To me there are 2 ranges.

Fighting and not fighting.

I was also taught the 2 triangles concept. "Sinking the bridge" makes the attacker to most probably lose his body structure, leaving him vulnerable to maximal damage, and you in a very strong structure to be able to attack effectively and efficiently.

This is easily demonstrable in person. And has been demosntrated to some extent (Ali closing the gap on student) in the videos posted. You just have to look for it.

On the subject, I haven't had the chance to tell you how much I enljoyed and appreciate the videos that you have posted. Thank you, Ali.

The muisic was actually pretty damn good! Cool Hendrix vibe, by the way.

Tomorrow I start training again this year, so I'll get the time to post something. Hope you'll enjoy.

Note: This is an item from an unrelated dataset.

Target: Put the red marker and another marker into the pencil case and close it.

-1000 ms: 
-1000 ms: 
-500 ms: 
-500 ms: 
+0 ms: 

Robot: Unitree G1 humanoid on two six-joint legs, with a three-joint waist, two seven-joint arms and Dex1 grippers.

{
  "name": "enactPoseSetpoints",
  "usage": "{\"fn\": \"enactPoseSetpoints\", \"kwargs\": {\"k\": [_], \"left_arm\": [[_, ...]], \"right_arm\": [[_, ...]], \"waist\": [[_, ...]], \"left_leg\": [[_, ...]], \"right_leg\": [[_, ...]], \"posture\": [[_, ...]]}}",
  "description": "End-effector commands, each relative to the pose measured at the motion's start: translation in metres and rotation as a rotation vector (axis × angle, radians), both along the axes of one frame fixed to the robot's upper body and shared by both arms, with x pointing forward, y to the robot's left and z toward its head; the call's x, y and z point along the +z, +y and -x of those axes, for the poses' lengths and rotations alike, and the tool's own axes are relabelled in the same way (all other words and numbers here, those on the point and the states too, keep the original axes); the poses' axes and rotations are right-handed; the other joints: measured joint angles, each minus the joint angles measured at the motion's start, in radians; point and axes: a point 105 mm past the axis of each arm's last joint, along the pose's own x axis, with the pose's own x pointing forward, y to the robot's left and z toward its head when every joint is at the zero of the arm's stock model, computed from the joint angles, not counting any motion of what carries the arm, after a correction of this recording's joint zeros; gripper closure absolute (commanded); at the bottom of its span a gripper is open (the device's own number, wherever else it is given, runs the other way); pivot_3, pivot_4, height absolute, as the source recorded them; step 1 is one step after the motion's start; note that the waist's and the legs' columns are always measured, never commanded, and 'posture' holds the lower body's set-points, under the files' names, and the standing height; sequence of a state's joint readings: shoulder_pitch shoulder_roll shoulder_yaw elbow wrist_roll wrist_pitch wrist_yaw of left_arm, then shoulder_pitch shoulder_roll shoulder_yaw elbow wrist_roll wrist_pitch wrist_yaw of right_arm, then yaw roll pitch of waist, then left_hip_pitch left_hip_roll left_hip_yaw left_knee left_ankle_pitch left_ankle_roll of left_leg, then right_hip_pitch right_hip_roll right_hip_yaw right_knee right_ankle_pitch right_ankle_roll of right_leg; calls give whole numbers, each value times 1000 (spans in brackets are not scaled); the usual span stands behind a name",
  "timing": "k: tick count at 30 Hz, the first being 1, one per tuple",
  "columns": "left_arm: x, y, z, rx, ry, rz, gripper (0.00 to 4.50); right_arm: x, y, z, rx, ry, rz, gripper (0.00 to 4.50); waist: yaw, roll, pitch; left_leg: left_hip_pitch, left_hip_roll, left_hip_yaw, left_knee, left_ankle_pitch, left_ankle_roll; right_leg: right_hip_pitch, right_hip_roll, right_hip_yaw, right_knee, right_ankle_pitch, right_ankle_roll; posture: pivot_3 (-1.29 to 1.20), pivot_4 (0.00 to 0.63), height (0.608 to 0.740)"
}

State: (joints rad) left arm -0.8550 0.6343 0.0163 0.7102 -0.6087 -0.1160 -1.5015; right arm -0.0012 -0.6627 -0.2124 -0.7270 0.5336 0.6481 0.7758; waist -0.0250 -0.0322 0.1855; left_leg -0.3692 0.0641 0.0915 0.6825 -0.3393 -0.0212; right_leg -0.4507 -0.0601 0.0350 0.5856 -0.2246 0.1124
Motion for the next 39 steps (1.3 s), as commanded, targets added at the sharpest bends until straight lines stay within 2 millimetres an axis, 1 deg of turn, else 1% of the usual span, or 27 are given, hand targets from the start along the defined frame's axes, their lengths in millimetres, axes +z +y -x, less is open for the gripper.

Very tough year, the last one was... this one started GREAT!! Hoep it's the same for you all!
Sincerely and Fraternally,

Juan M. Mercado


----------



## Ali Rahim (Jan 18, 2007)

profesormental said:


> Greetings.
> 
> To me there are 2 ranges.
> 
> ...


 


Hey thanks,

This is the seventh years, which should be good for everyone.

Ali.


----------



## Changhfy (Feb 12, 2007)

Hey Ali laoshi,

Hows everything?

Generally when we start before contact is being made we begin in the Bai jong position, until either we use a kiu sau to bridge contact and gain control and structure. Or we wait for the opponent to enter our space being that he is to far away to begin with.

Then use different energies such as Cham Sau, Cheung, lao, ging, etc...
based on the stimulus given.

This sounds pretty difficult to perform in reality based or spontaneous situations, but it works based on structure, position and energy.


Thanks for your input, its always great to read your posts.


take care,
Zach


----------